Sonos shares have dived 23% after the US sound Company who recently launched two new speakers in Australia, slashed their forecast revenues, reported losses, and a slump in gross margins.

Despite the launch of new products revenue at Sonos, decreased 23.9% year-over-year to US$304.2 million with retailers reporting poor sell through for the new Sonos Era 300 and Era 100 speakers.

Gross margin decreased year-over-year to 43.3%, the business also reported a nett loss of $30.7M.

Looking ahead, the company cut its forecast for fiscal 2023 revenue to a range of $1.625 billion to $1.675B from $1.7B to $1.8B previously.

The company attributed the cut to “softening consumer demand and channel partner inventory tightening,” though added that it was taking “swift action” to reduce operating expenses.

The Company is also carrying excess stock with finished goods inventory increasing by $14M or 5%.

Another problem facing the business is that gross margin tailwinds from fewer spot component purchases is set to be largely offset by FX headwind, promotional activity 1Q23 and unfavourable product mix resulting from softer.

run-rate demand of Sonos speakers.

CEO Patrick Spence said The softening, in conjunction with some of our channel partners tightening up on inventory, has led us to reduce our outlook for the remainder of fiscal 2023″.

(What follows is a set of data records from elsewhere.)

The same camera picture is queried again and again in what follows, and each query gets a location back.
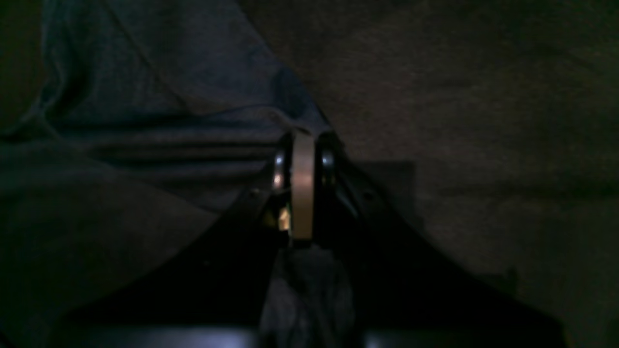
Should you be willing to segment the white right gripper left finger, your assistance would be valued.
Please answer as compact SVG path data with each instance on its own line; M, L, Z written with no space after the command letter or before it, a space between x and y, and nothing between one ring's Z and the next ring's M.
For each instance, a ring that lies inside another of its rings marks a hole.
M263 348L261 312L277 253L310 244L316 144L285 136L217 222L152 273L63 322L65 348Z

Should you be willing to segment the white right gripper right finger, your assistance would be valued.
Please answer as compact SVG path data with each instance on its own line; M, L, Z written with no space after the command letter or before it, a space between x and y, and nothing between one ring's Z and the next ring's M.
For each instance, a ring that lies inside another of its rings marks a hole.
M355 348L564 348L564 326L453 262L344 154L317 140L314 235L352 288Z

Specifically, we’re taking our fiscal 2023 revenue guidance down 6% at the midpoint, resulting in a constant-currency year-over-year decline of 3%”.

We knew that this would be a challenging year, but this is disappointing and inconsistent with our ambitions”. “He said.

He added “we began to see softening run rate registration trends in February, which continued through March. The market data that we track showed a pronounced decline in the US.

He said that home theatre sales in March, were also challenging.

He told an investor conference “We are not immune to the widespread category weakness. Second, after being supply constrained in Amp and other key installer-oriented products for most of fiscal 2022, we were able to replenish this channel and clear the vast majority of our backlog in the first quarter of fiscal 2023”.